Print and TV Move Under a Single Roof
What a difference a decade can make.
Back in 1987, when Steve Friedman tried to rewrite the daily newspaper USA Today into a television show, it was a short, $50 million failed effort to mix oil and water. Says the current WCBS station manager, it was a clash of two distinct cultures with no single boss to unite them. He adds, "We never really figured out how to tap into what they did."
Things are different today. First, print and television are under a single roof in the big media giants such as Time Warner Inc. and Rupert Murdoch's empire. Now, says Mr. Friedman, "when the top bosses say let's make this work, the whole corporate culture is behind it."

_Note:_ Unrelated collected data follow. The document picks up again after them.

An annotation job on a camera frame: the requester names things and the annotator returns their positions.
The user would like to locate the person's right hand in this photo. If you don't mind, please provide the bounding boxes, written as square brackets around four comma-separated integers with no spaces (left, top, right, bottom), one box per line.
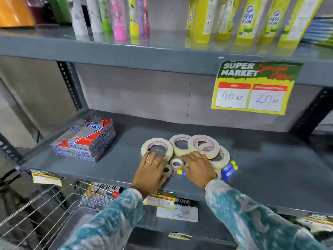
[181,151,218,189]

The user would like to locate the person's left hand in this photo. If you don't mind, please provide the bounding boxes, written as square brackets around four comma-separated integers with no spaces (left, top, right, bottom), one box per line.
[131,149,170,199]

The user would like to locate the person's right forearm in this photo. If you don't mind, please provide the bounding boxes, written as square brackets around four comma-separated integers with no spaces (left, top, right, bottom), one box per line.
[204,179,329,250]

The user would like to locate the person's left forearm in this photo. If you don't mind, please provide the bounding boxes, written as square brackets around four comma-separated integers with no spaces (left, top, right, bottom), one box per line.
[58,188,144,250]

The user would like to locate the large cream masking tape roll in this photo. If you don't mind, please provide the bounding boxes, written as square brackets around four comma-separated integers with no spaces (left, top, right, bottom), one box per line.
[187,134,220,160]
[169,134,193,157]
[209,145,231,170]
[141,137,174,162]

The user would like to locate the small yellow shelf label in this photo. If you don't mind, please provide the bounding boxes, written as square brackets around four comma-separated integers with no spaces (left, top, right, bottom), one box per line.
[31,170,63,187]
[143,190,176,211]
[168,232,193,241]
[297,213,333,233]

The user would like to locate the black white paper sign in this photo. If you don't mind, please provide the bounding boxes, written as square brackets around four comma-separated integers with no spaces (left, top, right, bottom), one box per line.
[156,197,199,223]

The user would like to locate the white printed book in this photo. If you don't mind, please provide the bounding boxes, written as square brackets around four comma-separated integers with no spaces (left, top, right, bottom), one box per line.
[83,182,124,207]

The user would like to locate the stack of silver red boxes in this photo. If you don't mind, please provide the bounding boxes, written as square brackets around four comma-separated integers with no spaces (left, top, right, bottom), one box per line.
[50,116,116,162]

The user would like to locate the grey metal shelf board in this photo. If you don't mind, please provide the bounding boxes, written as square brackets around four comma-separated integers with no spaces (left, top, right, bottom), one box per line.
[0,24,333,88]
[20,109,333,215]

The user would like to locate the yellow green price sign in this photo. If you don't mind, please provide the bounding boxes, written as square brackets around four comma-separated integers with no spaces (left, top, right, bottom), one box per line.
[211,61,304,115]

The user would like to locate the black perforated shelf upright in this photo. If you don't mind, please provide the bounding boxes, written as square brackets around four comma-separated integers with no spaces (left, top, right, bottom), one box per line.
[0,132,24,165]
[56,61,84,111]
[288,87,333,137]

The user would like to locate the thin pink tube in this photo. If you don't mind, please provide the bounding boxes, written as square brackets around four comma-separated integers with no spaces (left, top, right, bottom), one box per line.
[143,0,150,34]

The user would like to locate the yellow tube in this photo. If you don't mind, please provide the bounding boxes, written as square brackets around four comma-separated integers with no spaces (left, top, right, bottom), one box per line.
[128,0,140,37]

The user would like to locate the purple tube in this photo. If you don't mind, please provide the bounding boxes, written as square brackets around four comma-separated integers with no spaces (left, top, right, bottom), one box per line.
[137,0,145,36]

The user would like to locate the wide pink tube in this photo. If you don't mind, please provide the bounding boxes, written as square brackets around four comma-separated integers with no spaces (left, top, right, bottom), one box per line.
[110,0,128,41]

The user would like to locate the green tube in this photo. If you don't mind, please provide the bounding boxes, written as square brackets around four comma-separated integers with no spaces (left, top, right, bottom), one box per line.
[98,0,112,32]

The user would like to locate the row of yellow glue bottles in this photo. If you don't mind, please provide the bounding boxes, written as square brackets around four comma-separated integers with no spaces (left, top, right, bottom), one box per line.
[186,0,325,50]

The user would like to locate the white plain tube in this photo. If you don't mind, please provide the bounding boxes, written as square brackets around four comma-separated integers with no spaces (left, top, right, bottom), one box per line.
[85,0,104,34]

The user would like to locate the green packet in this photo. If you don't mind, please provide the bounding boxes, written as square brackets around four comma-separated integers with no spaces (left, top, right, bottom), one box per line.
[46,0,72,24]

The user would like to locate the stack of blue packets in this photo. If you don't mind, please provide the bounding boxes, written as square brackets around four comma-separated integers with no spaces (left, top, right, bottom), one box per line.
[302,18,333,49]

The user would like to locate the dark red packet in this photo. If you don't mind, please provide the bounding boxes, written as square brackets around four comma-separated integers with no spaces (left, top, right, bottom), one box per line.
[25,0,48,24]

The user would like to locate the orange packet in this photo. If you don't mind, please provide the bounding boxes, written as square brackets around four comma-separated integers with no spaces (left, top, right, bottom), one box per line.
[0,0,36,28]

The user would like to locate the wire shopping cart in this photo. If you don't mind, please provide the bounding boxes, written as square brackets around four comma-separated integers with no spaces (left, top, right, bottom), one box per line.
[0,179,123,250]

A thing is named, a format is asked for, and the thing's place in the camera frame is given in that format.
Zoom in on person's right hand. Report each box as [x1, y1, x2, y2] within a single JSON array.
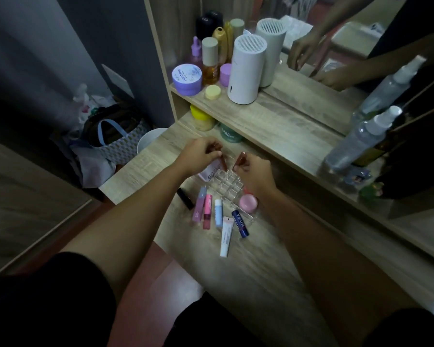
[[233, 153, 278, 199]]

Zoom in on person's left hand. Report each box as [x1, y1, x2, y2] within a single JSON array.
[[174, 137, 224, 178]]

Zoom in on dark red lipstick tube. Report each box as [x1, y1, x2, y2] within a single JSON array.
[[217, 142, 228, 172]]

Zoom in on person's right forearm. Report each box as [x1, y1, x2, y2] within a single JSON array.
[[259, 188, 418, 347]]

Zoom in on person's left forearm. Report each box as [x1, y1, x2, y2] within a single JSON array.
[[60, 163, 189, 304]]

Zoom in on clear acrylic lipstick organizer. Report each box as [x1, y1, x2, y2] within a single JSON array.
[[198, 155, 258, 228]]

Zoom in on green cream jar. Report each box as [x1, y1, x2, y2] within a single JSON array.
[[218, 122, 244, 144]]

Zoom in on white pink cosmetic packet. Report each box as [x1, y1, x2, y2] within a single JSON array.
[[198, 160, 222, 182]]

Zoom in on yellow lid cream jar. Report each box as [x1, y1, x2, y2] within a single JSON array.
[[190, 104, 216, 132]]

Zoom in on pink round jar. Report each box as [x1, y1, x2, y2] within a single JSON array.
[[238, 194, 258, 214]]

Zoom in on dark blue lip balm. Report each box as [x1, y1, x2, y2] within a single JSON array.
[[231, 210, 250, 238]]

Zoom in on black lipstick tube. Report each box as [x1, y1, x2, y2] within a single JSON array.
[[176, 187, 195, 211]]

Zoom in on pink lip tint tube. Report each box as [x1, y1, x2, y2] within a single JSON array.
[[203, 194, 213, 230]]

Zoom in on purple lip gloss tube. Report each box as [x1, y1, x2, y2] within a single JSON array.
[[192, 186, 207, 223]]

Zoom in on wooden vanity shelf unit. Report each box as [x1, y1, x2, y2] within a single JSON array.
[[99, 0, 434, 347]]

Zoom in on white round bin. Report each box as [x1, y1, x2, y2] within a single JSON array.
[[136, 127, 168, 155]]

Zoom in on white cream tube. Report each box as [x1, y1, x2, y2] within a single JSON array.
[[219, 216, 235, 258]]

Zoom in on purple round cream jar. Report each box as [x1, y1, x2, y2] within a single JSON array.
[[171, 63, 203, 97]]

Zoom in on small lilac jar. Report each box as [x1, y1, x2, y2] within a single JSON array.
[[219, 63, 232, 87]]

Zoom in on white cylindrical humidifier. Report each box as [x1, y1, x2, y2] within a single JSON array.
[[227, 34, 268, 105]]

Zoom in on amber serum bottle beige cap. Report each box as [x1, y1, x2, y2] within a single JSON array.
[[201, 37, 219, 86]]

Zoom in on purple dropper bottle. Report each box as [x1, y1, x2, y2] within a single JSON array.
[[189, 36, 203, 70]]

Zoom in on yellow lotion bottle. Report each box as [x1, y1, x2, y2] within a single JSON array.
[[212, 27, 228, 66]]

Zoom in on small blue figurine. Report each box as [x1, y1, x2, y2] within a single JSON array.
[[344, 167, 372, 187]]

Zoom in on clear spray bottle white top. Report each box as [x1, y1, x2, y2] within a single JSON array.
[[323, 105, 403, 178]]

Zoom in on black cosmetic bottle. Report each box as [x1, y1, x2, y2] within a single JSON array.
[[196, 16, 215, 42]]

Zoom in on grey cloth bag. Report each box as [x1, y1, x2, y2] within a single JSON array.
[[51, 133, 117, 189]]

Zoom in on white plastic bag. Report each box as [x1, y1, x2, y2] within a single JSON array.
[[72, 83, 117, 124]]

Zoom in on small green figurine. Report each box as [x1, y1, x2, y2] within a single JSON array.
[[358, 182, 385, 201]]

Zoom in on black shorts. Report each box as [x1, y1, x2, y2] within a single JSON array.
[[163, 291, 265, 347]]

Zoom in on wooden board furniture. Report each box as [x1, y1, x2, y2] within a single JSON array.
[[0, 135, 95, 276]]

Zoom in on black shirt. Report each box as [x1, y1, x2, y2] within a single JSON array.
[[0, 252, 434, 347]]

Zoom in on patterned tote bag blue handles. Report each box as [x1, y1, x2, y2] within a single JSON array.
[[82, 104, 149, 167]]

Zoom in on white wall socket plate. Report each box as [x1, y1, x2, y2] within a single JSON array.
[[101, 63, 135, 99]]

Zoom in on wall mirror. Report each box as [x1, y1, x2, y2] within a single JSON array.
[[201, 0, 434, 214]]

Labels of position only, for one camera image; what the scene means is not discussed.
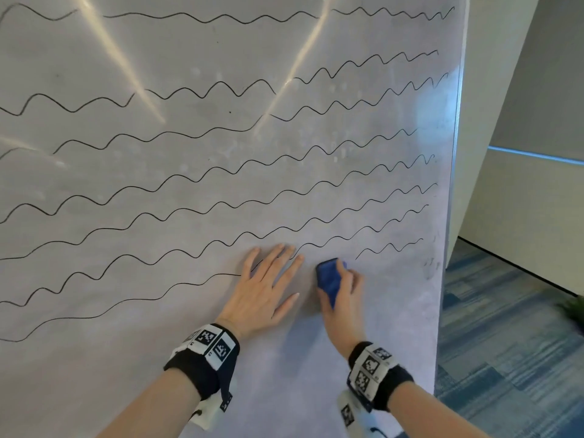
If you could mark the person's left hand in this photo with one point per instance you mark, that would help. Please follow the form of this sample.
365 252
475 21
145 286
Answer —
257 301

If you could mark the person's right hand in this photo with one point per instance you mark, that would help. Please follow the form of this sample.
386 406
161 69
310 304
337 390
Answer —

Next, and equally important, the culture has become more TV-reliant than even a decade ago. Today's audiences have been primed by the proliferation of newsmagazines such as "Dateline NBC" and now turn to television more than ever as a primary and secondary information source.
For evidence of this trend toward an increased print-broadcast alchemy, look no further than the coming-events calendar at CNN. This spring, Ted Turner's network, which is now a Time Warner Company, is launching an ambitious slate of print-based shows under the banner of "CNNewstand." Time, Fortune, and Entertainment Weekly all will find a CNN berth. If the shows go well, two more will be added to create a print-TV partnership at CNN for every weekday.
Outside the media giants, the print-video synergy is proliferating: a Learning Channel spinoff of the Science Times section from The New York Times, CNBC air time for The Wall Street Journal, and in a twist, an ESPN print version of its 24-hour sports channel - not to mention well-established lifestyle magazines from Martha Stewart Living to Field & Stream.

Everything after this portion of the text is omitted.